Medical and Reproductive Technologies and Women's Rights ...

Women are increasingly becoming targets of medical intervention through newer and more advanced scientific technologies. While on the one hand, contraceptive technologies tend to prevent fertile women from having children, another set of technologies called the Assisted Reproductive Technologies (ARTs) enable those who cannot have them. Yet, both these technologies are similar in that they target women’s bodies by intervening and altering the physiological processes.

As part of the health movement and the autonomous women’s movement, Sama has repeatedly campaigned against technologies that target women’s bodies to either assist birth, control birth or facilitate the determination of the sex of the foetus.

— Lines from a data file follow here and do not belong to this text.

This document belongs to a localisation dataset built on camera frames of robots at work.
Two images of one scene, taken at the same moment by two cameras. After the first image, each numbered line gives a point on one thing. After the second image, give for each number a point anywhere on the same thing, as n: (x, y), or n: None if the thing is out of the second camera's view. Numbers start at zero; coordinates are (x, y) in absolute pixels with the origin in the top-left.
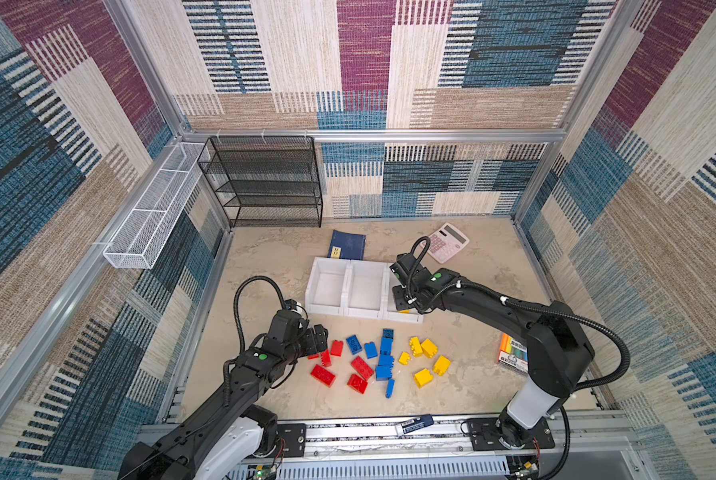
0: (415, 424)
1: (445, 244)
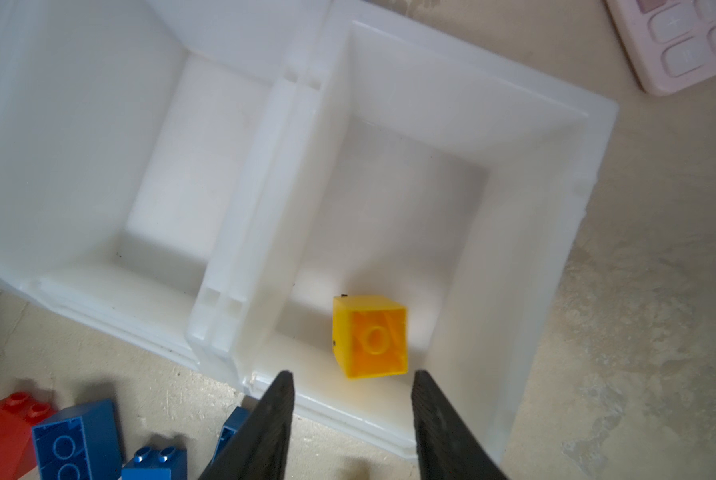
0: None
1: (681, 45)
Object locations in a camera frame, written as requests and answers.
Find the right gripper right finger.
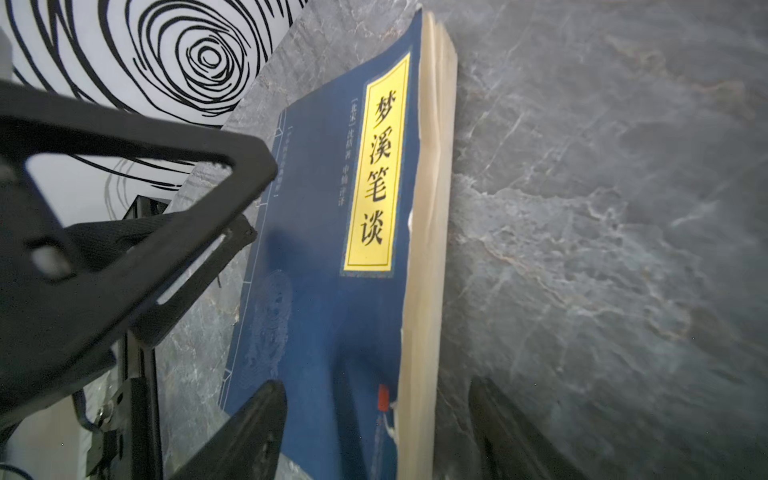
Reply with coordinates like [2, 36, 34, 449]
[469, 376, 585, 479]

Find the navy blue small book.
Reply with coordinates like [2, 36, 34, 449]
[219, 10, 457, 479]

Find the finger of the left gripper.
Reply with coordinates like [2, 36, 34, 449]
[1, 82, 277, 420]

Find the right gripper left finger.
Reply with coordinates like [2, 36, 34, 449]
[173, 380, 287, 480]

Sama is currently engaged with ARTs, which have far reaching social, medical and economic implications on women and the society as a whole. These technologies claim to provide a solution’ to the ‘problem of infertility’ by medicalizing it, and do nothing to mitigate the social stigma attached with infertility. Sama’s engagement with ARTs is guided by the perspective that the interrelationship between reproductive technology and its end user is governed by gender and further compounded by caste, class, religion and ethnicity, sexual orientation and other social relations of power. As long as these underlying currents are not identified, the concepts of choice and empowerment will remain words and these technologies will go on propagating a gender bias in general and towards women’s health in particular.